Die Wirkung von AMH, die physiologische Bedeutung, ist nach wie vor noch Gegenstand der Diskussion und wissenschaftlichen Forschung. Bisher angenommen wird, dass AMH den Übergang von primordialen zu primären Follikeln hemmt und die FSH-Empfindlichkeit von frühen antralen Follikeln senkt. Insoweit ist die Theorie, dass AMH dem Erhalt des primordialen Follikelpools dient.

Neuere Erkenntnisse werden in einem Manuskript in der Zeitschrift Human Reproduction diskutiert. (Juan J. Fraire-Zamora et al. Mind the gap: deciphering the role of anti-Müllerian hormone in follicular development—from animal studies toward clinical application. Human Reproduction, im Druck: doi.org/10.1093/humrep/dead075)

Daten aus genetisch veränderten Mäusen legen nahe, dass AMH die Apoptose von frühen antralen Follikeln fördert bzw. bei Mäusen ohne AMH-Gen mehr Follikel den Übergang überleben. Insofern wäre dann die Aufgabe von AMH nicht der Erhalt des primordialen Follikelpools sondern die Limitierung der wachsenden antralen Follikelkohorte.

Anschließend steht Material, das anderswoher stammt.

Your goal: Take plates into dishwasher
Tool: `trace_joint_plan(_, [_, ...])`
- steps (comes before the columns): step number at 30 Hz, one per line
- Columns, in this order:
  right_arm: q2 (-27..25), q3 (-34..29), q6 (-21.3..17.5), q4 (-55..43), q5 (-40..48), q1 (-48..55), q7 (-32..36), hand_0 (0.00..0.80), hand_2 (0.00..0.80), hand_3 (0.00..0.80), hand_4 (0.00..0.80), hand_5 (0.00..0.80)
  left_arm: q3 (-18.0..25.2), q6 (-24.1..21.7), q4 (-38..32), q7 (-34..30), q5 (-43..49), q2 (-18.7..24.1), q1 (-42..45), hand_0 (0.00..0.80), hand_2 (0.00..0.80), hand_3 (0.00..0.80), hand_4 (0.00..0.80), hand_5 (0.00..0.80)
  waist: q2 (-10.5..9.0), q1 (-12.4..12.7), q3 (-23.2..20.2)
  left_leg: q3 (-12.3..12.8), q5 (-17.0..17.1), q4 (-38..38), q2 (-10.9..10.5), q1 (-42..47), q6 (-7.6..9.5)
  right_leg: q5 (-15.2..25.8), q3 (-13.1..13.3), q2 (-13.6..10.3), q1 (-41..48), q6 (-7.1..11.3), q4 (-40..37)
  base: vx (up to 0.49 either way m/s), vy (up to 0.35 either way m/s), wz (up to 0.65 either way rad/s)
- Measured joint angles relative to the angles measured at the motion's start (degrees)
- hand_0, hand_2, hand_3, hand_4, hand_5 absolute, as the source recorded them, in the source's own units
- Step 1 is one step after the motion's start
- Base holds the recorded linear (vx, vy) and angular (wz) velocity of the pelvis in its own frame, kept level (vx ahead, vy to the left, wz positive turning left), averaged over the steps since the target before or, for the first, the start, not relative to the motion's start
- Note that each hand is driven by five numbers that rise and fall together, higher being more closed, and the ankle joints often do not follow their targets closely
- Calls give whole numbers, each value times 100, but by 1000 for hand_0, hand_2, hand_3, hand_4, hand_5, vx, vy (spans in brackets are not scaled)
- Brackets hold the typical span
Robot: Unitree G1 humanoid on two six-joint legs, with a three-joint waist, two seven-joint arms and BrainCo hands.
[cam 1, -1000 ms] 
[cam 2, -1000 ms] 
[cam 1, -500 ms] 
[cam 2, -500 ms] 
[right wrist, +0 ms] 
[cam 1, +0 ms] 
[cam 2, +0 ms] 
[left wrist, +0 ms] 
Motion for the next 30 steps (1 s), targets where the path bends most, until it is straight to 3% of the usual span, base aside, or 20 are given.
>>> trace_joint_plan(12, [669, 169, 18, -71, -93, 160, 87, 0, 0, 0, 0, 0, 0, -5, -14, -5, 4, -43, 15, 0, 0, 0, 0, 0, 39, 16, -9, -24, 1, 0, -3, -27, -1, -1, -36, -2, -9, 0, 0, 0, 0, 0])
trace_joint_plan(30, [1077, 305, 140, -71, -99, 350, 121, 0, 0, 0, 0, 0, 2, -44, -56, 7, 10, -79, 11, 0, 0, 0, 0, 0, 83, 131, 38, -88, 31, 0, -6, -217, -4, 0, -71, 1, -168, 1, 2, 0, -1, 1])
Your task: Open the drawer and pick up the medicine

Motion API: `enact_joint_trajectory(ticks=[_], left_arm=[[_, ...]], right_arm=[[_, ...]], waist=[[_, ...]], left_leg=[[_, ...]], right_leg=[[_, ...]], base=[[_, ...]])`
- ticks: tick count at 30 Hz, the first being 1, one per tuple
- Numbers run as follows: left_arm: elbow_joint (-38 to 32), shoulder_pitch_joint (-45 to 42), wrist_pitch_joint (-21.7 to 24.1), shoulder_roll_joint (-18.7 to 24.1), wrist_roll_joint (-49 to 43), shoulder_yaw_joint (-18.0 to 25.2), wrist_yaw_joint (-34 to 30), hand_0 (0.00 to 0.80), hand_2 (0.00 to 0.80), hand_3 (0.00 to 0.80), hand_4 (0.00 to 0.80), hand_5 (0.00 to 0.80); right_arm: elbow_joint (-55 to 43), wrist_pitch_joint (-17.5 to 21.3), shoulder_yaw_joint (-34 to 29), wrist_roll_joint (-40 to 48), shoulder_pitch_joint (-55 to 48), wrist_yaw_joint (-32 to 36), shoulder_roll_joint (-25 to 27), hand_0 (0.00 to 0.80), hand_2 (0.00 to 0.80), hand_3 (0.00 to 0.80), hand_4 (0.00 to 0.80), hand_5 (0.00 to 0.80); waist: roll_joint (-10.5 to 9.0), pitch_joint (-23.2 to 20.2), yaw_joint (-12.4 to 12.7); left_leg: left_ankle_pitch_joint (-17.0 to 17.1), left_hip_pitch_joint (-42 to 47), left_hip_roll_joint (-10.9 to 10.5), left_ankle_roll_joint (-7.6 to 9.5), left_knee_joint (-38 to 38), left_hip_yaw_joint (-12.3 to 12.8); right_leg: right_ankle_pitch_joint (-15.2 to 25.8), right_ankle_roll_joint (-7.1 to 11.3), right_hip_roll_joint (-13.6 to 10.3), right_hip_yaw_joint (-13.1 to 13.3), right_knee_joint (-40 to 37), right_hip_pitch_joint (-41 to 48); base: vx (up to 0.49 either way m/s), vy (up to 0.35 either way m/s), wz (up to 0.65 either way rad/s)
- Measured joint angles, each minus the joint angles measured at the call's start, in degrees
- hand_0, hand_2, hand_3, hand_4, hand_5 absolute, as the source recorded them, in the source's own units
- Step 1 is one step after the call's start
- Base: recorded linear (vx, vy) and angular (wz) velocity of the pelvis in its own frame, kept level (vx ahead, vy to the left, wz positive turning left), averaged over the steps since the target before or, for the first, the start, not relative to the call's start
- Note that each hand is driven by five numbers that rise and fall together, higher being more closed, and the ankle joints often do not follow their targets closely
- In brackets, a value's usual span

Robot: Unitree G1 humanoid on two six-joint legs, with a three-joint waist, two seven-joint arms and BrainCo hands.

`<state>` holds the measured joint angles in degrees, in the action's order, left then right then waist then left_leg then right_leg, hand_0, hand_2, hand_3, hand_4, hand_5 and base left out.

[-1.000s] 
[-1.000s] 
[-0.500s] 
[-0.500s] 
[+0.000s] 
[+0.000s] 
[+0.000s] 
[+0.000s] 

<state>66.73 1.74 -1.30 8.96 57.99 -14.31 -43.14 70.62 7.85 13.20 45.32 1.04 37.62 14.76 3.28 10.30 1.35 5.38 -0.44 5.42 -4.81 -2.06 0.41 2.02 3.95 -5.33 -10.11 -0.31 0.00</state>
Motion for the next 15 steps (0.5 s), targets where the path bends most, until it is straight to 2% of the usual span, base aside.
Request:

Desweiteren wird diskutiert, ob es einen direkten Zusammenhang zwischen der Gonadotropinsekretion und der AMH-Produktion durch antrale Follikel gibt. Im Bereich von Patientinnen mit Malignomen wird das Problem besonders evident: Durch eine Chemotherapie fällt das AMH, die Gonadotropine steigen – Ursache ist eine „Vernichtung“ der antralen Follikel, eine Erholung ist möglich. Gibt man einen GnRH-Agonisten zur Ovarprotektion, so senkt dies die Gonadotropine, AMH fällt ebenfalls ab. In einer Online-Befragung stimmten jeweils 1/3 der befragten Wissenschaftler:innen dafür, dass ein Zusammenhang zwischen Gonadotropin- und AMH-Sekretion bestünde, dass kein solcher Zusammenhang bestünde oder man sich nicht sicher über den kausalen oder assoziativen Zusammenhang sei.

Wenn ich die bisherigen Daten betrachte, gehe ich eher nicht von einem kausalen Zusammenhang aus: Werden die Follikel durch eine Chemotherapie vernichtet, so führt dies zu einem Abfall der AMH-Konzentration, eben weil keine Follikel mehr vorhanden sind, die AMH produzieren können. Wird die Follikelreifung durch die Gabe von GnRH-Agonisten ausgeschaltet, so wachsen keine antralen Follikel, AMH fällt ebenfalls. Einmal ist es ein primäres ovarielles Problem – daher steigen die Gonadotropine – das andere Mal ist es ein sekundäres hypophysäres Problem – daher sinken die Gonadotropine.

Wenn man in eine andere Richtung denkt, so sieht man, dass unter kombinierten Kontrazeptiva AMH um etwa 30% niedriger gemessen wird – diese Beobachtung wurde vielfach bestätigt. Dies würde bei der bisherigen Überlegung zur Physiologie von AMH bedeuten, dass die Hemmung der Entwicklung von Follikeln, sich zu primären Follikeln zu entwickeln, geringer wird, insofern die primordiale Follikelreserve schneller schwindet. Dafür gibt es jedoch keine Evidenz: Frauen unter kombinierten Kontrazetpiva erleben nicht früher die Menopause als Frauen, die keine genommen haben. Diese Beobachtung zum AMH stützt also eher die oben dargestellte neue Beobachtung, dass nicht die primordiale Reserve erhalten wird sondern eher die antrale Follikelkohorte limitiert wird durch die AMH-Wirkung.

Die Arbeit schließt mit dem Absatz, dass die Wirkung von AMH für die Follikelreifung noch nicht in jedem Aspekt verstanden ist – dem kann ich nur zustimmen.